Every line below must be reproduced exactly; no pictures are to be included.

--------------------------------------------------

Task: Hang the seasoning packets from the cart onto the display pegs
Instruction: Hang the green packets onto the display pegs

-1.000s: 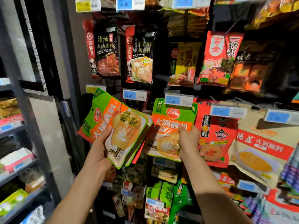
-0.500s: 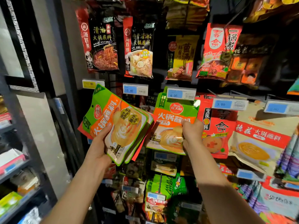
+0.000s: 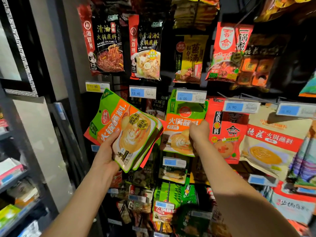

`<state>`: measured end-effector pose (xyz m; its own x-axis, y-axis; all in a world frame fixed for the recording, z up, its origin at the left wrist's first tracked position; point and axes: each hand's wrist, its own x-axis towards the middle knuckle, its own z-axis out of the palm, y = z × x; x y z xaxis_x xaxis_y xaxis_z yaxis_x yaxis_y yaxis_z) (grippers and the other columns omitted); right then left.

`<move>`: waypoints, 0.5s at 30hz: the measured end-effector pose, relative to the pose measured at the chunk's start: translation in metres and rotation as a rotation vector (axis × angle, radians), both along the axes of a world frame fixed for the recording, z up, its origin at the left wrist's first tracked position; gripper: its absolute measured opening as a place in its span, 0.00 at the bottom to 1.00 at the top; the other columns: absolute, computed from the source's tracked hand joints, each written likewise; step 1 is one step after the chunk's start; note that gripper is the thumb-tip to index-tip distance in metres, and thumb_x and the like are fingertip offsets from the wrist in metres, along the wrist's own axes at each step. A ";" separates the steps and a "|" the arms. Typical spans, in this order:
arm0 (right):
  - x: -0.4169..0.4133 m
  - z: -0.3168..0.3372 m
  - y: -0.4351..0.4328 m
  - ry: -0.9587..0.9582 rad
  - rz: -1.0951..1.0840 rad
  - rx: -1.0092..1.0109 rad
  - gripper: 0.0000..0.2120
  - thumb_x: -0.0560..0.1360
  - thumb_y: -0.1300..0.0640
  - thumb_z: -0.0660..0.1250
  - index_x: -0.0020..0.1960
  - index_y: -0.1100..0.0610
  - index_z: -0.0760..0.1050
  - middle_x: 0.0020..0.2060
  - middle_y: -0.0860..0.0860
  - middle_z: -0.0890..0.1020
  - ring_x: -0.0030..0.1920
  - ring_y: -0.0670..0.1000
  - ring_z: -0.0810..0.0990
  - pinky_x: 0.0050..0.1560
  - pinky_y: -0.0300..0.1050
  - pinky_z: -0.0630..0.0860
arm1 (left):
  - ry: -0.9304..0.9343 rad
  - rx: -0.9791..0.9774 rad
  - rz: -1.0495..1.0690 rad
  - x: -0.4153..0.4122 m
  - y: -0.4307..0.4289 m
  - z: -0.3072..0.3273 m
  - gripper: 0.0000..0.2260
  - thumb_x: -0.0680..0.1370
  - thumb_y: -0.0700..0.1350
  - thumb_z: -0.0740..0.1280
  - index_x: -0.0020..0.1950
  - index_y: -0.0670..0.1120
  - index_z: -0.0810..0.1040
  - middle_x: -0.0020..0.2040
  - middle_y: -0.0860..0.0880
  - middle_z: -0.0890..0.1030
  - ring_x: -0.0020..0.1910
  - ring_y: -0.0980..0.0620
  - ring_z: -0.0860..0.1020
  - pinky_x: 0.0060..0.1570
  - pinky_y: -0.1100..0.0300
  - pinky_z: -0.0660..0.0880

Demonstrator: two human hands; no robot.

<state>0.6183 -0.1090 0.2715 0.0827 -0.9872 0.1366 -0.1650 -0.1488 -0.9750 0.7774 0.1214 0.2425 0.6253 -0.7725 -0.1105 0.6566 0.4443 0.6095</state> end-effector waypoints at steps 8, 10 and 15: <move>-0.035 0.002 0.066 0.067 0.126 -0.409 0.02 0.79 0.61 0.69 0.47 0.57 0.77 0.38 0.48 0.79 0.38 0.49 0.76 0.38 0.34 0.71 | 0.018 0.005 -0.050 0.000 0.003 -0.025 0.19 0.76 0.45 0.72 0.66 0.44 0.81 0.62 0.39 0.83 0.62 0.38 0.81 0.67 0.37 0.73; -0.017 0.022 0.094 0.163 0.421 -0.483 0.07 0.79 0.52 0.72 0.43 0.52 0.82 0.37 0.46 0.82 0.38 0.47 0.78 0.42 0.37 0.73 | 0.010 0.032 -0.019 0.000 0.005 -0.039 0.25 0.72 0.45 0.76 0.69 0.43 0.79 0.64 0.39 0.81 0.63 0.37 0.80 0.67 0.35 0.73; 0.035 0.026 0.113 0.537 0.718 -0.350 0.26 0.62 0.30 0.73 0.42 0.52 0.82 0.35 0.45 0.81 0.37 0.46 0.78 0.40 0.47 0.72 | -0.013 0.086 -0.047 -0.001 0.012 -0.069 0.33 0.67 0.47 0.83 0.70 0.43 0.78 0.66 0.37 0.80 0.64 0.35 0.80 0.68 0.35 0.72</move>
<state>0.6531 0.0039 0.2972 0.7886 -0.5874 0.1818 -0.3326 -0.6562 -0.6774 0.7767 0.1337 0.1735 0.5902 -0.7892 -0.1696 0.6671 0.3586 0.6530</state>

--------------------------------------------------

#### Answer for this exercise:
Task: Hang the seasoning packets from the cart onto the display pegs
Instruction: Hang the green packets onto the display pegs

-1.000s: 
-0.500s: 
+0.000s: 

`<state>`: measured end-effector pose (xyz m; its own x-axis, y-axis; all in a world frame fixed for the recording, z up, its origin at the left wrist's first tracked position; point and axes: each hand's wrist, its own x-axis towards the middle knuckle, its own z-axis out of the palm, y = z × x; x y z xaxis_x xaxis_y xaxis_z yaxis_x yaxis_y yaxis_z) (grippers and the other columns omitted); right then left.

`<move>`: waypoints, 0.5s at 30hz: the measured end-effector pose, relative to the pose measured at the chunk's start: translation in metres and rotation as a rotation vector (axis × angle, radians), both along the axes of a world frame fixed for the recording, z up, its origin at the left wrist's first tracked position; gripper: its absolute measured opening as a place in its span, 0.00 at the bottom to 1.00 at the top; the other columns: absolute, computed from the source's tracked hand joints, each written likewise; step 1 is one step after the chunk's start; note that gripper is the thumb-tip to index-tip distance in metres, and thumb_x and the like are fingertip offsets from the wrist in metres, along the wrist's own axes at each step. A ";" separates the steps and a "|" the arms. Typical spans, in this order:
arm0 (right):
  - x: -0.4169..0.4133 m
  - z: -0.3168..0.3372 m
  - y: -0.4351..0.4328 m
  - ry: -0.9587..0.9582 rad
  - rz: -1.0951..1.0840 rad
  - rx: -1.0092..1.0109 rad
  - gripper: 0.0000..0.2120
  - thumb_x: -0.0560..0.1360
  - thumb_y: -0.1300..0.0640
  - thumb_z: -0.0660..0.1250
  - index_x: -0.0020..0.1960
  - index_y: -0.1100..0.0610
  - index_z: -0.0760..0.1050
  - middle_x: 0.0020..0.2060
  - middle_y: -0.0860..0.0860
  - middle_z: -0.0890..0.1020
  - ring_x: -0.0030..0.1920
  - ring_y: -0.0670..0.1000
  - ring_z: -0.0810..0.0990
  - pinky_x: 0.0050..0.1560
  - pinky_y: -0.0300..0.1050
  - pinky_z: -0.0630..0.0860
arm1 (left):
  - ry: -0.9304..0.9343 rad
  - rx: -0.9791..0.9774 rad
  - rz: -1.0495..1.0690 rad
  - x: -0.4153..0.4122 m
  - y: -0.4307..0.4289 m
  - z: -0.3072..0.3273 m
  - gripper: 0.0000..0.2260
  - thumb_x: -0.0680..0.1370
  - thumb_y: -0.0700..0.1350
  - thumb_z: -0.0740..0.1280
  - index_x: -0.0020..0.1950
  - index_y: -0.0670..0.1120
  - index_z: -0.0810..0.1040
  - middle_x: -0.0020..0.2040
  - middle_y: -0.0860..0.0880
  - middle_z: -0.0890..0.1030
  - ring_x: -0.0020..0.1910
  - ring_y: -0.0980..0.0620
  - ring_z: -0.0860..0.1020
  - pinky_x: 0.0060..0.1570
  - pinky_y: -0.1100..0.0300
  - pinky_z: -0.0660..0.0880

Demonstrator: two human hands; no robot.

<state>0.6183 -0.1090 0.2715 0.0827 -0.9872 0.1366 -0.1650 -0.1488 -0.9750 0.7774 0.1214 0.2425 0.6253 -0.7725 -0.1105 0.6566 0.4443 0.6095</state> end-effector waypoints at steps 8, 10 and 15: <move>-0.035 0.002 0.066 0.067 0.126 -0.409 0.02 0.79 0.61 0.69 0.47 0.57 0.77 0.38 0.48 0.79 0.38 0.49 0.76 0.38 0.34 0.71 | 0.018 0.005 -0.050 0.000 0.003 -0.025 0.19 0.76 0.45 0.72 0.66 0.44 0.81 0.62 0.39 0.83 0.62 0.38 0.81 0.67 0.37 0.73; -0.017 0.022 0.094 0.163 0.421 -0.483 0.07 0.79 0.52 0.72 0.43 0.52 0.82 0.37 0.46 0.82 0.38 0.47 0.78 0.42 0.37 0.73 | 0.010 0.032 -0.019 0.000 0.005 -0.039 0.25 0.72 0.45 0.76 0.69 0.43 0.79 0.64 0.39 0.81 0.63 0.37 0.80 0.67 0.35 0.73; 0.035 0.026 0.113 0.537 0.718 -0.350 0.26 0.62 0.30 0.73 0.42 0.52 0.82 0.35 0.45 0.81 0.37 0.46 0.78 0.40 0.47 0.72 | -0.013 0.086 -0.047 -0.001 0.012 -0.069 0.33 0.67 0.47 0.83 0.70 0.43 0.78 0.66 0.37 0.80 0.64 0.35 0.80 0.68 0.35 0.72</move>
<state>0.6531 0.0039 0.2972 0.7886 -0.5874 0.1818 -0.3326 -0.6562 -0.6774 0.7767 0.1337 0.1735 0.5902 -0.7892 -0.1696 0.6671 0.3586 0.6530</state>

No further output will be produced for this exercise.